Search Engine Optimization > Web Development > Converting Word files to HTML in Word Cleaner
Converting Word files to HTML in Word Cleaner
Posted by Al Moritz on July 19th, 2003

Hi all,

I was always told that the conversion of Word files to HTML as done by
Word itself sucks - you get a lot of unnecessary code that can
influence the design on web browsers other than Internet Explorer. Our
computer expert in my company had told me already a while ago that I
should learn HTML and encode myself. I was never inclined to do so (I
am no computer expert), and when upon his suggestion I looked how my
pages (converted to HTML in Word) appeared in Netscape, they looked
just fine.

Lately however, some pages of my website that looked correct in
Explorer got a screwed-up look in Netscape. Furthermore, when I
recently converted Word documents on my new Mac, uploaded them to the
web and looked at them on a PC, I was absolutely horrified. All kinds
of strange characters appeared, and I took the pages off as fast as I
had put them on.

This did it for me: I had to get some serious HTML code design going.
Still not inclined to learn HTML however (something you can criticize
me for, but not point of this topic), I did some search on the web,
and found the new program Word Cleaner:

http://www.wordcleaner.com/

They claim that it's so good blah blah and that it cleans up Word
files professionally blah blah, but instead of having to believe them
before you buy they offer a free 15 days trial version. I downloaded
it. I discovered that the program does convert Word/HTML files made on
a PC, but not those made on a Mac - what it does though is converting
Word.rtf files from both PC and Mac. And that conversion of rtf
documents is what I used (it also converts txt. files) - on my laptop
it takes 2 seconds for an 80 kb document to convert.

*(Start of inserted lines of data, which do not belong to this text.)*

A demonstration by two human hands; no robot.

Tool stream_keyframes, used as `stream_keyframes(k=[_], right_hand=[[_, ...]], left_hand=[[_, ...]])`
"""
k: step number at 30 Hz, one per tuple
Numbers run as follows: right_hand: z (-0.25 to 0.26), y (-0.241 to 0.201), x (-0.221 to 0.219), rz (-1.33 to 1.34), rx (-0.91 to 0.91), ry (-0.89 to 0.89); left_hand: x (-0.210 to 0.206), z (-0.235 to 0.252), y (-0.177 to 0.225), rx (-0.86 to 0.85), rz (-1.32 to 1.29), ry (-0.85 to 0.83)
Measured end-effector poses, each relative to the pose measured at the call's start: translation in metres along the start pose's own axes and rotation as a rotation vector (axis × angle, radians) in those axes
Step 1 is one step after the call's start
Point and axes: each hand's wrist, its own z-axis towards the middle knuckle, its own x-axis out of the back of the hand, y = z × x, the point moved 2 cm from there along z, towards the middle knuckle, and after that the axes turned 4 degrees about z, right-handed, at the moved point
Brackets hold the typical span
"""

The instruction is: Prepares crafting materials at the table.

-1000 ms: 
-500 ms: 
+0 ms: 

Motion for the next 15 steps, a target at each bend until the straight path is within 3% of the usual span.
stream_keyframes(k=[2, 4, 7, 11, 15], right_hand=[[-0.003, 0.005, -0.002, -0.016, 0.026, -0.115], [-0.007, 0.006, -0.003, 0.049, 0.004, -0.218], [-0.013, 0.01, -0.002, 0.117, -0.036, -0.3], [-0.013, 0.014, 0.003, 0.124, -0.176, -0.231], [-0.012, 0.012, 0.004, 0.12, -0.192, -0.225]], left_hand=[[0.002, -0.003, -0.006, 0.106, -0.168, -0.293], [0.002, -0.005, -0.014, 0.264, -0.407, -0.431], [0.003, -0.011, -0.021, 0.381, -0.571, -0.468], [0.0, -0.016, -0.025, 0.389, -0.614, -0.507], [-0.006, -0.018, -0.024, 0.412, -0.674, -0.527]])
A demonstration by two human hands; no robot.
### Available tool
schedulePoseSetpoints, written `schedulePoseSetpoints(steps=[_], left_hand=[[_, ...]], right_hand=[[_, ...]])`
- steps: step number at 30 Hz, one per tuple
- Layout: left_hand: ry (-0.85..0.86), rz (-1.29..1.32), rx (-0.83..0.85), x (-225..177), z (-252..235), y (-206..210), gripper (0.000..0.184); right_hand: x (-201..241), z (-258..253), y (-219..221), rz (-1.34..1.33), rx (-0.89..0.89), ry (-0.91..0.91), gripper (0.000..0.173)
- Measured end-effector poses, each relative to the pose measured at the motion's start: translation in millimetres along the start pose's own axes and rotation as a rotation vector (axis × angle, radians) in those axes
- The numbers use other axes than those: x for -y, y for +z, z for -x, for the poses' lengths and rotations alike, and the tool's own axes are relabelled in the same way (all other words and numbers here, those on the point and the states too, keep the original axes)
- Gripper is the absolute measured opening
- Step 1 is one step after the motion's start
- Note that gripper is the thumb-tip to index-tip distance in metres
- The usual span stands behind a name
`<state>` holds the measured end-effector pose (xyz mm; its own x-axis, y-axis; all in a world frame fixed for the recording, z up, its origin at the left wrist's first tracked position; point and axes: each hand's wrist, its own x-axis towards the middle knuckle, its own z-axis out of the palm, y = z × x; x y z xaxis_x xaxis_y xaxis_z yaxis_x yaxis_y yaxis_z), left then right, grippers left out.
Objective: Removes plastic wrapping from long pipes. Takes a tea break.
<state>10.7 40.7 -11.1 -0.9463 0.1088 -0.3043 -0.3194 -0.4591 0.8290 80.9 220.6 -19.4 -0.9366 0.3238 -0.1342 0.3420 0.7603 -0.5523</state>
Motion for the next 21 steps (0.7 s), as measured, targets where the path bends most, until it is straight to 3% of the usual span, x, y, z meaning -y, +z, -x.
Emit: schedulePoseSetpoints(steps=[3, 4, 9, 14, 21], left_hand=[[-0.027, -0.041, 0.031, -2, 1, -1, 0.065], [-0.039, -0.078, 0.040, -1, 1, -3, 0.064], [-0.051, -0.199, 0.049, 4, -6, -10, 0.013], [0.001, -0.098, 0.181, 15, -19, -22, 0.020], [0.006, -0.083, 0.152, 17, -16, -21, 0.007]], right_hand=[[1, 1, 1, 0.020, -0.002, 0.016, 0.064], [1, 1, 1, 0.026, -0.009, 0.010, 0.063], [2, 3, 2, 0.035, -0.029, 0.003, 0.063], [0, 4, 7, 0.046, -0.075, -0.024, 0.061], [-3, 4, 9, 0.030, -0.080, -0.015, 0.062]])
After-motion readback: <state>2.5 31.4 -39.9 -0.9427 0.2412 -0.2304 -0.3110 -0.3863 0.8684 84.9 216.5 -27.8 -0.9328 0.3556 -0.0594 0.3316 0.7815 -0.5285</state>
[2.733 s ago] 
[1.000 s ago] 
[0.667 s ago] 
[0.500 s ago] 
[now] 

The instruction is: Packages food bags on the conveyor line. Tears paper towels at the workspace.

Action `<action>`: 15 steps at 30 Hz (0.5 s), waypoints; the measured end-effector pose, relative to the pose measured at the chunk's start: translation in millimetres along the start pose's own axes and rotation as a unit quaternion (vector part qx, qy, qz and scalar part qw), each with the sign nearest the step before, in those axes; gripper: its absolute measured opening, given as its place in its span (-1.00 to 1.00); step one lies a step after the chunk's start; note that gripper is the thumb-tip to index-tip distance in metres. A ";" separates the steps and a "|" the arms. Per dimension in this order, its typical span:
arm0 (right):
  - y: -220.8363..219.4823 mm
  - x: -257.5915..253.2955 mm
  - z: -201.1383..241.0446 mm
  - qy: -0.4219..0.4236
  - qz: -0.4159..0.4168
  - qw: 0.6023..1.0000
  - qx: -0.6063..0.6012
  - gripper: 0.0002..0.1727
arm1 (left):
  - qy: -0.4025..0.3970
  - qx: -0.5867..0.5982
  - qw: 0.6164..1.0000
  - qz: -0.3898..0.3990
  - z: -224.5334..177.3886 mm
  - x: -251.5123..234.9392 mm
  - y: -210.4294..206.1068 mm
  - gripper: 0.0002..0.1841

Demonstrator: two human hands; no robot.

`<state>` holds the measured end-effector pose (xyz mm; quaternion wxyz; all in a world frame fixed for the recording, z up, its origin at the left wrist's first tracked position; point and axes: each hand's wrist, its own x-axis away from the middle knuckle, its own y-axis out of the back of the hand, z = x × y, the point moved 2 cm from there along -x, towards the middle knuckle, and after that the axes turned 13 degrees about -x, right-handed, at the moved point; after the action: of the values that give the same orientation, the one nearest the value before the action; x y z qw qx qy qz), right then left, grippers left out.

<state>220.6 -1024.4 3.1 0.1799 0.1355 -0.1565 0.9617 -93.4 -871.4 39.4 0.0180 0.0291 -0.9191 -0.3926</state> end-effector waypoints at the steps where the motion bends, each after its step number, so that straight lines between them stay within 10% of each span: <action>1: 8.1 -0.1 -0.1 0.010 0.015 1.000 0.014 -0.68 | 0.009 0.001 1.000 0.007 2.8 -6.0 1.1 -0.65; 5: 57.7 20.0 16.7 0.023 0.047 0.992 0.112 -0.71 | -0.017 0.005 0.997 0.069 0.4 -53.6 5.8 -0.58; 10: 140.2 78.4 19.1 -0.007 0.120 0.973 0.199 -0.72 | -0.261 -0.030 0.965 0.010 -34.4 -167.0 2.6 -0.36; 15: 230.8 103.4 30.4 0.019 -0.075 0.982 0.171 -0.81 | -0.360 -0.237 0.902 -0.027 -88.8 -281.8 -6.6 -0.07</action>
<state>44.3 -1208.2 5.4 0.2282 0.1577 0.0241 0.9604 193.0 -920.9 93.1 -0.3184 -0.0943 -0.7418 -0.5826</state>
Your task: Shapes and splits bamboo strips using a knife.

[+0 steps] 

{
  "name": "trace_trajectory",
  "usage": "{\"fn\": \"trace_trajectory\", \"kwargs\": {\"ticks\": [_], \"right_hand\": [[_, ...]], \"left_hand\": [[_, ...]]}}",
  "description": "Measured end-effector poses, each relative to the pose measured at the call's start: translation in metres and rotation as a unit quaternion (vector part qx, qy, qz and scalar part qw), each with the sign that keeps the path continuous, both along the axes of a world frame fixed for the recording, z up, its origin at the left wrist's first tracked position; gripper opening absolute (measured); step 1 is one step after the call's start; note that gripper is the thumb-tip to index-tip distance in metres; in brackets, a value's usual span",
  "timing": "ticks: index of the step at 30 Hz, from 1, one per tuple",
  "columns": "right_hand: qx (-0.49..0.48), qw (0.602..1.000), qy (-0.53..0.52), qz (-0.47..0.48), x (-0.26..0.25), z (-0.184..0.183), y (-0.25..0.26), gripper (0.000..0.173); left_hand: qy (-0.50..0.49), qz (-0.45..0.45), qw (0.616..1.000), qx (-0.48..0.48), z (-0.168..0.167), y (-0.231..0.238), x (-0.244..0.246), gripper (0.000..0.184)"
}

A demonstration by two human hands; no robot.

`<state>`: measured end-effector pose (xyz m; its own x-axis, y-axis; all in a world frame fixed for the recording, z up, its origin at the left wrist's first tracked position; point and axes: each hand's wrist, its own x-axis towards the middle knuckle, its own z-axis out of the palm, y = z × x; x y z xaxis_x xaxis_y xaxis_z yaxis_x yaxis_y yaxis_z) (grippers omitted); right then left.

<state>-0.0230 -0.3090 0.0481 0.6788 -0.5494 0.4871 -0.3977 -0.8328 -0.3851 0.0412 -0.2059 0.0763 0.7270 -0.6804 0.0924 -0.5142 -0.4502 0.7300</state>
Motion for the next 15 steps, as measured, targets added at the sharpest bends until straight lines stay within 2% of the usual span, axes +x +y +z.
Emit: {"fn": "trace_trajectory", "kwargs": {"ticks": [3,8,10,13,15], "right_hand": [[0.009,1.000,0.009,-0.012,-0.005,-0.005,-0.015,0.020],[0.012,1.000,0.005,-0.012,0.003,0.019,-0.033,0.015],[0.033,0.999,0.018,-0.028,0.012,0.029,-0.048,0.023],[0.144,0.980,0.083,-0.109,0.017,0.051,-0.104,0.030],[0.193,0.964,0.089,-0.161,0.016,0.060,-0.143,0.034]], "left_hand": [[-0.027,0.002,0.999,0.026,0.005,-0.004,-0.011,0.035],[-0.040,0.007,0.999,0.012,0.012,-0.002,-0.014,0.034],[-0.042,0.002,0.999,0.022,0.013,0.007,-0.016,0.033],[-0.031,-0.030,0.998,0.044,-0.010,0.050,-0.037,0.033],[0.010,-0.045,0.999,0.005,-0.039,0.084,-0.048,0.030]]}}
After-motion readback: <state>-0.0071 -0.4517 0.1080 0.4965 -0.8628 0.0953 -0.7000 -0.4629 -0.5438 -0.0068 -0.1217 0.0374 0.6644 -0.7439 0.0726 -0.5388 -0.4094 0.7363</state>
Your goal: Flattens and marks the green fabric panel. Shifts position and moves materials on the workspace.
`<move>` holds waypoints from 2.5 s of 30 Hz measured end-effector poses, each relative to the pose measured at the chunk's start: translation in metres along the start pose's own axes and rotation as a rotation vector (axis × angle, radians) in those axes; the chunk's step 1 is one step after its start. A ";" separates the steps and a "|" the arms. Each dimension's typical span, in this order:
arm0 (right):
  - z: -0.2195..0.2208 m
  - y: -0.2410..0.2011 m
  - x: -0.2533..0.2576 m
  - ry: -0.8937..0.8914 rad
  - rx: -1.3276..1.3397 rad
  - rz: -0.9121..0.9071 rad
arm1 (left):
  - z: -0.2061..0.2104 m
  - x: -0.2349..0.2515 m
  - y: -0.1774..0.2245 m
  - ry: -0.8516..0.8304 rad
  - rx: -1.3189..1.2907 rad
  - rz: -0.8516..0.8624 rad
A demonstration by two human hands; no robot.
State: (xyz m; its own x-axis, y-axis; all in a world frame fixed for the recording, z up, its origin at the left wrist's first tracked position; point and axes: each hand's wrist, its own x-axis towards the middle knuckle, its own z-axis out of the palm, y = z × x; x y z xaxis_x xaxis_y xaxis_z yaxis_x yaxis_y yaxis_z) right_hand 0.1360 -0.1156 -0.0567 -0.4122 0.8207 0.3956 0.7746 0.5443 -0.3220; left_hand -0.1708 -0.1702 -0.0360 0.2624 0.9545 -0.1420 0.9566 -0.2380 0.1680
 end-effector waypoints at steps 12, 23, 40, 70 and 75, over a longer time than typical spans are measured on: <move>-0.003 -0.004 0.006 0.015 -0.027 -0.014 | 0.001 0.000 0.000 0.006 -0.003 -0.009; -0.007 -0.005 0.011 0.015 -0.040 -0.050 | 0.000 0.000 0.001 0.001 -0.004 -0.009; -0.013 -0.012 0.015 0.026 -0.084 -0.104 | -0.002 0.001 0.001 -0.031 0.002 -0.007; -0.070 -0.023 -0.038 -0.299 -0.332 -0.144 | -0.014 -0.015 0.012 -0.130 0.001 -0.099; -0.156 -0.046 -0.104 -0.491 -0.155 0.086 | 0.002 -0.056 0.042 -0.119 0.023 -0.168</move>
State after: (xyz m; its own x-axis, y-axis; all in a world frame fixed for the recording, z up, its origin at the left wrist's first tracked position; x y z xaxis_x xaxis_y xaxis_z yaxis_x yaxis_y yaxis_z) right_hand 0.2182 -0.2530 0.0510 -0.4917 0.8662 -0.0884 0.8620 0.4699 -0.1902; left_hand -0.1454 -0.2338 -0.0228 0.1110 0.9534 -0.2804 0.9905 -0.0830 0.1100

I was amazed. My HTML file sizes shrunk in half, and there was so
much less code! Moreover, the webpages created in Word Cleaner looked
identical to those created in Word on Explorer, and the few files
converted in Word that looked screwed up on Netscape now looked fine,
converted in Word Cleaner.

I showed this to our computer expert in my company, and he said this
really looks good - it actually looks like HTML design from a
professional web designer, he said. Hmmm, you can judge for yourself.
Go to my website:

http://home.earthlink.net/~almoritz/...senreviews.htm

and look at the HMTL source of any page except my main page.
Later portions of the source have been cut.